Only one stretch of the data below is needed. Output the lines from the one with "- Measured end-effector" up to and including the one with "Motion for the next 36", exactly as they stand.

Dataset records

◇ ◇ ◇

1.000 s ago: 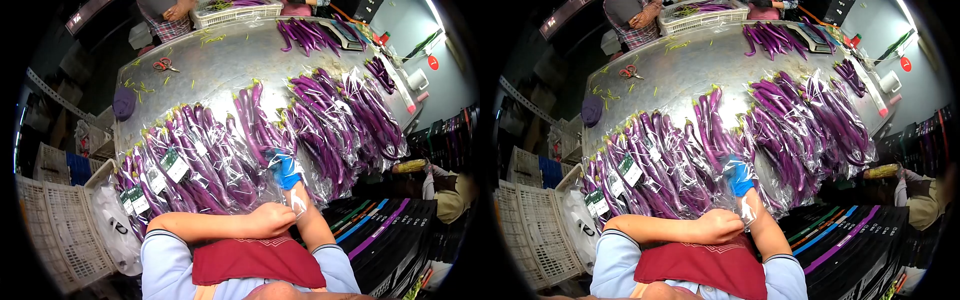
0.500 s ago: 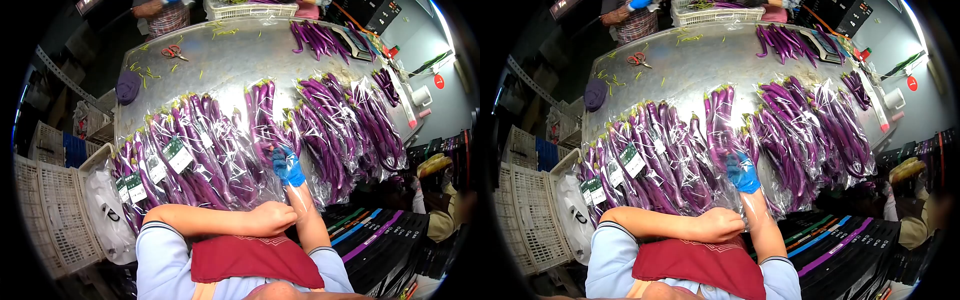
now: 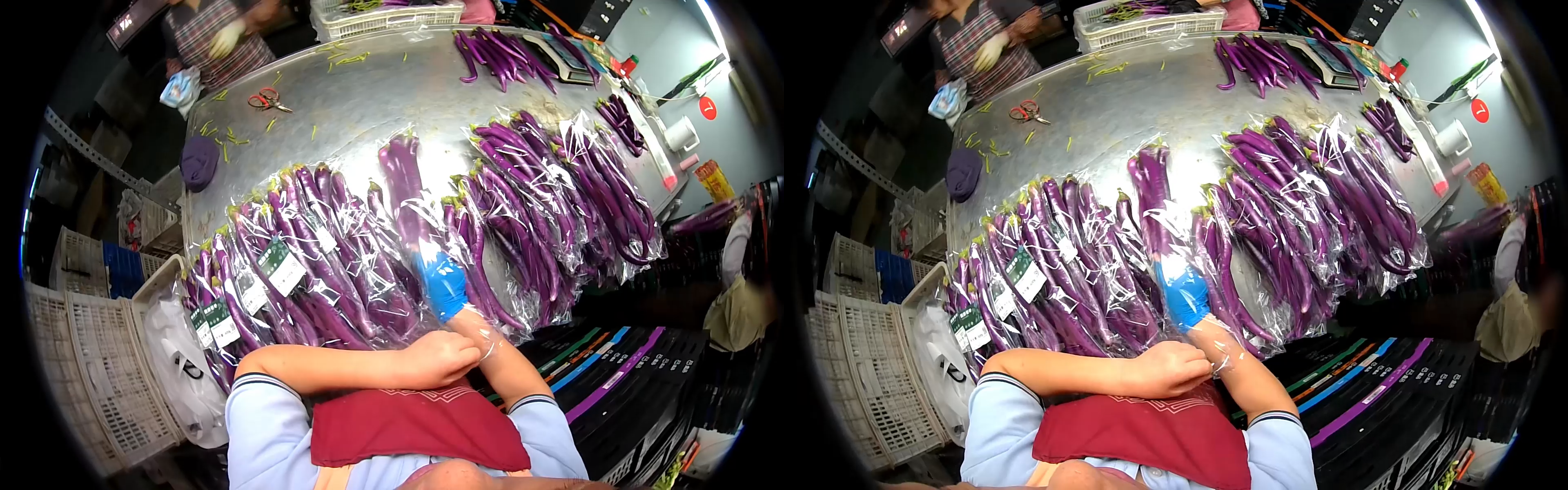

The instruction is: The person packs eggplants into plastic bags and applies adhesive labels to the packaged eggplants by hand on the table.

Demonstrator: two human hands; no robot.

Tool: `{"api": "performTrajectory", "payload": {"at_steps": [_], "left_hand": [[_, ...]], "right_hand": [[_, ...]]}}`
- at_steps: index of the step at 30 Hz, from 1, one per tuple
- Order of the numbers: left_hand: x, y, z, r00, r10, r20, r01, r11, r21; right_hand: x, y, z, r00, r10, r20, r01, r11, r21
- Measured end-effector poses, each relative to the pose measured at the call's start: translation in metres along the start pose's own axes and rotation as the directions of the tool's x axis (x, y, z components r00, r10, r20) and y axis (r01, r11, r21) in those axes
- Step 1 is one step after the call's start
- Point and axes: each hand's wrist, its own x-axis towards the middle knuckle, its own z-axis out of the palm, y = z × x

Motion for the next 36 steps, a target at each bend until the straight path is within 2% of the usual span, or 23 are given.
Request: {"api": "performTrajectory", "payload": {"at_steps": [8, 14, 17, 20, 22, 24, 28, 29, 30, 32, 33, 35, 36], "left_hand": [[0.004, 0.003, -0.004, 1.0, -0.005, -0.014, 0.005, 1.0, -0.029], [0.007, 0.006, -0.01, 0.999, 0.019, -0.046, -0.02, 0.999, -0.025], [0.011, 0.007, -0.017, 0.995, 0.016, -0.1, -0.019, 0.999, -0.032], [0.018, 0.007, -0.025, 0.987, 0.023, -0.16, -0.031, 0.998, -0.048], [0.019, 0.007, -0.03, 0.983, 0.026, -0.182, -0.031, 0.999, -0.023], [0.016, 0.007, -0.027, 0.981, 0.017, -0.193, -0.026, 0.999, -0.042], [0.013, 0.007, -0.021, 0.981, 0.022, -0.193, -0.026, 0.999, -0.019], [0.013, 0.006, -0.021, 0.981, 0.025, -0.19, -0.027, 1.0, -0.01], [0.012, 0.008, -0.021, 0.981, 0.022, -0.194, -0.028, 0.999, -0.032], [0.013, 0.012, -0.023, 0.978, 0.013, -0.21, -0.028, 0.997, -0.071], [0.012, 0.014, -0.022, 0.981, 0.0, -0.195, -0.016, 0.997, -0.081], [0.012, 0.012, -0.018, 0.985, 0.021, -0.171, -0.036, 0.996, -0.086], [0.013, 0.011, -0.016, 0.987, 0.033, -0.156, -0.047, 0.995, -0.09]], "right_hand": [[-0.002, 0.002, 0.016, 0.999, -0.032, 0.014, 0.029, 0.986, 0.163], [0.017, 0.058, 0.039, 0.97, 0.244, -0.014, -0.207, 0.85, 0.485], [0.03, 0.076, 0.046, 0.971, 0.011, -0.238, 0.086, 0.916, 0.393], [0.035, 0.05, 0.01, 0.994, 0.032, 0.104, -0.057, 0.968, 0.245], [0.04, 0.041, 0.013, 0.993, -0.027, 0.117, 0.019, 0.997, 0.069], [0.038, 0.037, 0.014, 0.994, -0.007, 0.107, -0.024, 0.959, 0.281], [0.049, 0.035, 0.021, 0.971, 0.12, 0.207, -0.149, 0.98, 0.13], [0.049, 0.036, 0.027, 0.984, 0.107, 0.14, -0.132, 0.973, 0.188], [0.048, 0.033, 0.027, 0.98, 0.129, 0.151, -0.18, 0.897, 0.403], [0.051, 0.028, 0.027, 0.97, 0.154, 0.191, -0.245, 0.61, 0.754], [0.051, 0.033, 0.029, 0.942, 0.265, 0.204, -0.333, 0.688, 0.645], [0.047, 0.038, 0.036, 0.977, 0.202, -0.07, -0.044, 0.512, 0.858], [0.045, 0.016, 0.018, 0.918, 0.282, 0.28, -0.184, -0.324, 0.928]]}}
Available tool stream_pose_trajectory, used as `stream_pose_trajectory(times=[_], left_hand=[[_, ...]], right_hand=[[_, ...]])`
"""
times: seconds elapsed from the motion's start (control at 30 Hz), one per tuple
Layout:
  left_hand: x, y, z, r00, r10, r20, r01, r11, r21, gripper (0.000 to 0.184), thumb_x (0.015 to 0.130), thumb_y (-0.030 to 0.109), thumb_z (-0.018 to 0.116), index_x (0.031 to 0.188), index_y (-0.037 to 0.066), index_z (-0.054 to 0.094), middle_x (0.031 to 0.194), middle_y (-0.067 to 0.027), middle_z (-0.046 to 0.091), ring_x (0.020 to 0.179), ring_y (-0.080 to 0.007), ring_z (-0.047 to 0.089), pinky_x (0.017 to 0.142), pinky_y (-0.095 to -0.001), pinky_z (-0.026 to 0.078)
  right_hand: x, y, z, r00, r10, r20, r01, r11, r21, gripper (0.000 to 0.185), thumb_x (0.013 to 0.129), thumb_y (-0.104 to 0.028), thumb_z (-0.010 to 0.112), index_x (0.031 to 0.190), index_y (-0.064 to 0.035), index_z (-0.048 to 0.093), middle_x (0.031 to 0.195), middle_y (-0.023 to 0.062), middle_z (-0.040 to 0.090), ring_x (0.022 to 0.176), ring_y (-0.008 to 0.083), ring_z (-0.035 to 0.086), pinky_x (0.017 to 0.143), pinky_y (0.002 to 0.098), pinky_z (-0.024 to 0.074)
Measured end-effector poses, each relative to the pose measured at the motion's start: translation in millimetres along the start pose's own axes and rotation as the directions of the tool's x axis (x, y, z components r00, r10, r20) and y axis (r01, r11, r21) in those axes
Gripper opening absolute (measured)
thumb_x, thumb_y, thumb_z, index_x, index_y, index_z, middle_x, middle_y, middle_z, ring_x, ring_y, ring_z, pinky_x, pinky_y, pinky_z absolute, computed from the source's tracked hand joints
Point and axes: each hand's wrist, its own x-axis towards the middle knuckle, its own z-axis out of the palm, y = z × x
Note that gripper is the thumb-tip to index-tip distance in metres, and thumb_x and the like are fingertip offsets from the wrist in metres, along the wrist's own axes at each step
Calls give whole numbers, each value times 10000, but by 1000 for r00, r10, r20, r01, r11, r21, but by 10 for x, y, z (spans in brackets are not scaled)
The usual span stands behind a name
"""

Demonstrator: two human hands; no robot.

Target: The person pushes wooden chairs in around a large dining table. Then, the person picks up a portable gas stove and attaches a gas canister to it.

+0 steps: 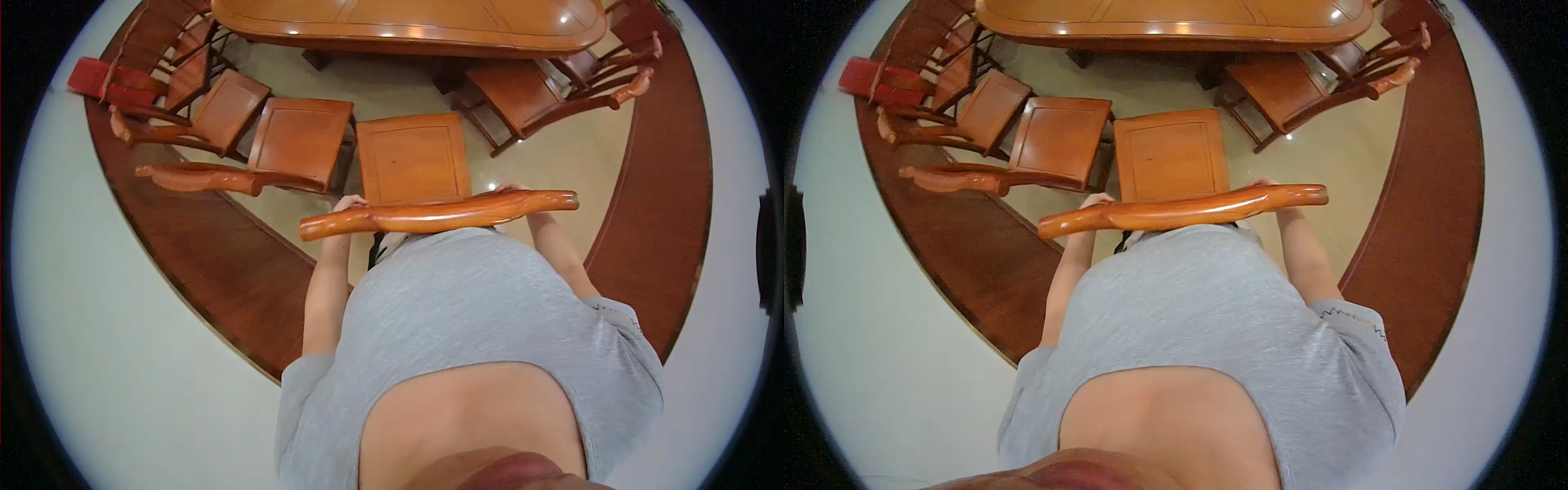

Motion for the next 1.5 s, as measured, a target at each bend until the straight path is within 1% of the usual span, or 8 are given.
stream_pose_trajectory(times=[0.1,0.4,0.67,0.73,0.83,1.0,1.07,1.5], left_hand=[[-174,164,275,922,-344,176,366,923,-115,269,805,199,479,822,-31,617,816,-180,677,660,-281,649,675,-400,532],[-55,579,211,998,-53,-36,48,991,-123,169,768,196,595,692,45,606,680,-111,644,613,-221,628,605,-339,528],[472,1156,294,993,118,-30,-120,992,-49,173,775,203,613,708,43,621,700,-104,648,614,-210,625,597,-316,524],[656,1322,251,991,125,42,-125,992,-3,162,775,206,626,753,45,632,734,-105,654,643,-207,633,606,-317,528],[1122,1471,242,999,36,8,-36,998,-45,147,766,196,639,765,50,635,743,-102,658,647,-210,635,603,-322,530],[1054,1979,941,980,-114,-163,87,982,-168,146,758,158,619,718,20,590,719,-121,636,625,-202,613,571,-316,516],[1208,2351,994,951,-297,-88,285,950,-125,141,767,139,594,695,29,545,698,-128,613,630,-197,606,564,-313,513],[1695,2942,1249,893,-449,4,415,823,-388,145,807,121,573,771,13,484,748,-107,563,670,-168,583,589,-256,523]], right_hand=[[196,435,-327,993,-44,110,40,998,40,465,881,-386,518,1130,7,531,1055,169,623,935,275,625,807,405,530],[256,-548,408,983,-182,24,183,978,-97,249,871,-248,553,995,-38,601,987,137,654,886,252,632,833,398,512],[1013,-556,26,987,106,-118,-92,988,122,324,896,-312,520,1034,-25,583,969,143,652,857,243,634,826,360,515],[1012,-577,105,760,-594,263,620,784,-21,316,896,-298,529,1041,-21,574,1005,165,640,903,259,629,844,370,512],[1294,-989,-180,996,-93,-1,92,989,114,291,887,-272,540,1024,-19,580,998,171,638,917,264,621,839,379,511],[1481,-1308,-199,979,-198,43,189,969,161,245,900,-200,546,1100,-58,547,1023,171,623,943,249,616,853,378,508],[1744,-1307,-318,894,-440,88,448,875,-182,236,900,-181,545,1106,-65,542,1003,169,622,933,239,619,841,358,515],[1934,-1899,-165,931,-363,47,350,920,176,221,913,-225,521,1048,-57,568,944,137,636,859,219,634,807,357,524]])
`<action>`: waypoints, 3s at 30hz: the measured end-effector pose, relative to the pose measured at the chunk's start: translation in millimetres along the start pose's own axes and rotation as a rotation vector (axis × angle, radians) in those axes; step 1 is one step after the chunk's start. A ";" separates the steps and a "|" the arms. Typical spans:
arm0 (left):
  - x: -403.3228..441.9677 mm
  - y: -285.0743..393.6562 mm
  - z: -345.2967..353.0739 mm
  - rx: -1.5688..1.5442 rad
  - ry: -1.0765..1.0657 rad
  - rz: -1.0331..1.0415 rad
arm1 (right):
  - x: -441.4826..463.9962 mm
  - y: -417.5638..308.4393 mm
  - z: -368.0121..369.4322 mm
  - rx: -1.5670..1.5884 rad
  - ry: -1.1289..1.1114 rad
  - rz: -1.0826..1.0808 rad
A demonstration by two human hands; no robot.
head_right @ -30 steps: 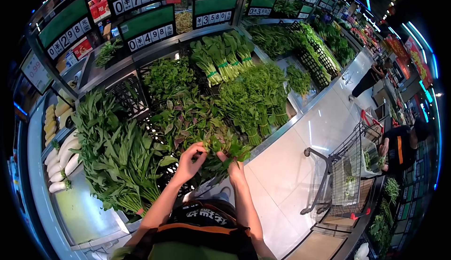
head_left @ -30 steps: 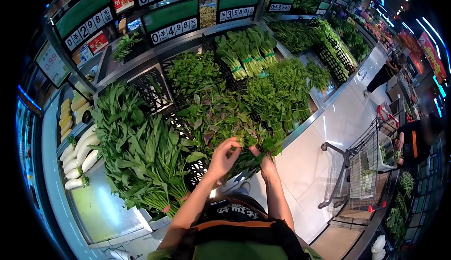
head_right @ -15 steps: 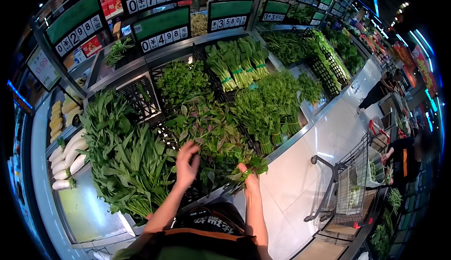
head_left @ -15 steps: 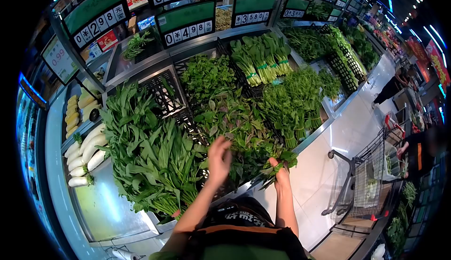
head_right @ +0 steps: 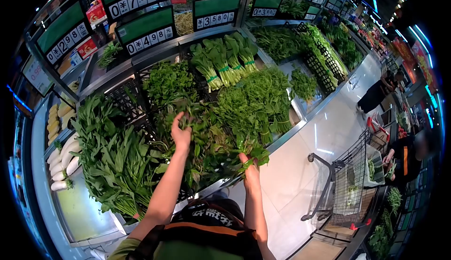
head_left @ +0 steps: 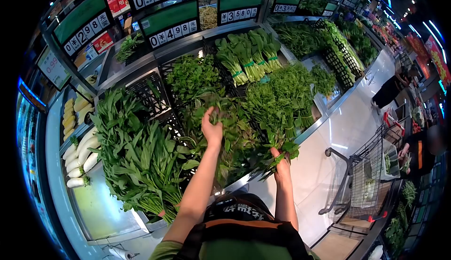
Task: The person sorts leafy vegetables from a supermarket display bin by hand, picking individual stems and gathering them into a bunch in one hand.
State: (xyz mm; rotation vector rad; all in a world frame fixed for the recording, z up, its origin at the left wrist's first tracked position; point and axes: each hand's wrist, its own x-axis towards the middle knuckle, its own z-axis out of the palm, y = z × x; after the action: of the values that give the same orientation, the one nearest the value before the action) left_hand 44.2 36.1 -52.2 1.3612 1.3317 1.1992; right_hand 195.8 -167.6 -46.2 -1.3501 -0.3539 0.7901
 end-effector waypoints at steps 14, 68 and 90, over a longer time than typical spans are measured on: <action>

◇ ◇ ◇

▶ **Result of this exercise**
- Measured end-effector poses, each relative to the pose measured at the call's start: translation in metres along the start pose's own axes and rotation as the directions of the tool's x axis (x, y, z components r00, r10, r20) and y axis (r01, r11, r21) in those axes
- Step 1 is one step after the call's start
- Point and axes: each hand's wrist, its own x-axis towards the middle knuckle, its own z-axis out of the palm, y = z × x

Motion for the next 36 steps, a target at each bend until the straight path is within 2% of the usual span, or 23 are given.

This exercise has now been fully answered.